Goal of the exercise> Keeping every word the same, return the listing from its first line until the line holding "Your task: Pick" has been returned as well.

### Data provided

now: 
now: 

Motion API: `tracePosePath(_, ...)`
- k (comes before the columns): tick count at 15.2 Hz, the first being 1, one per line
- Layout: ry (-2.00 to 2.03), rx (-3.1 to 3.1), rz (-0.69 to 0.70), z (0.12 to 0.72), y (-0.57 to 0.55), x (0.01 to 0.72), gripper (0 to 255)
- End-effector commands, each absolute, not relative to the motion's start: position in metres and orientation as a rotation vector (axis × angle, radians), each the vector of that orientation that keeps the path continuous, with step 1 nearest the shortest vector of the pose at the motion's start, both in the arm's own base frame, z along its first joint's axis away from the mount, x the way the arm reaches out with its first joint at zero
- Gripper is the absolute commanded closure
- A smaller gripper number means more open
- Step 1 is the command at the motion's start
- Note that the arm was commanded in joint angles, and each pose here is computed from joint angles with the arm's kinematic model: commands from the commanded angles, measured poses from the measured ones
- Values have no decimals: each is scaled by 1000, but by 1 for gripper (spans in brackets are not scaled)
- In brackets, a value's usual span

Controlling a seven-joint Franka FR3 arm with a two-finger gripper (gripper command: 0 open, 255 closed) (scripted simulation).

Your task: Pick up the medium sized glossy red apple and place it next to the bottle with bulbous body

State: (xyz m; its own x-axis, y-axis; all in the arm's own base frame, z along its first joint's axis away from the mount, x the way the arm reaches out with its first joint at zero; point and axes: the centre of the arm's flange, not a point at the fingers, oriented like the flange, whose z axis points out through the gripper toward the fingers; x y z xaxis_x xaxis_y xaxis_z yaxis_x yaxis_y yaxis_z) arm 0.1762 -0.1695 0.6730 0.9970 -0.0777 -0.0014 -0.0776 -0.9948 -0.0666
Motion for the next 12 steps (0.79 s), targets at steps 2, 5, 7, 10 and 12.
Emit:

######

Output for this task>
now: 
now: 

Motion API: `tracePosePath(_, ...)`
- k (comes before the columns): tick count at 15.2 Hz, the first being 1, one per line
- Layout: ry (-2.00 to 2.03), rx (-3.1 to 3.1), rz (-0.69 to 0.70), z (0.12 to 0.72), y (-0.57 to 0.55), x (0.01 to 0.72), gripper (0 to 255)
- End-effector commands, each absolute, not relative to the motion's start: position in metres and orientation as a rotation vector (axis × angle, radians), each the vector of that orientation that keeps the path continuous, with step 1 nearest the shortest vector of the pose at the motion's start, both in the arm's own base frame, z along its first joint's axis away from the mount, x the way the arm reaches out with its first joint at zero
- Gripper is the absolute commanded closure
- A smaller gripper number means more open
- Step 1 is the command at the motion's start
- Note that the arm was commanded in joint angles, and each pose here is computed from joint angles with the arm's kinematic model: commands from the commanded angles, measured poses from the measured ones
- Values have no decimals: each is scaled by 1000, but by 1 for gripper (spans in brackets are not scaled)
- In brackets, a value's usual span

Controlling a seven-joint Franka FR3 arm with a two-finger gripper (gripper command: 0 open, 255 closed) (scripted simulation).

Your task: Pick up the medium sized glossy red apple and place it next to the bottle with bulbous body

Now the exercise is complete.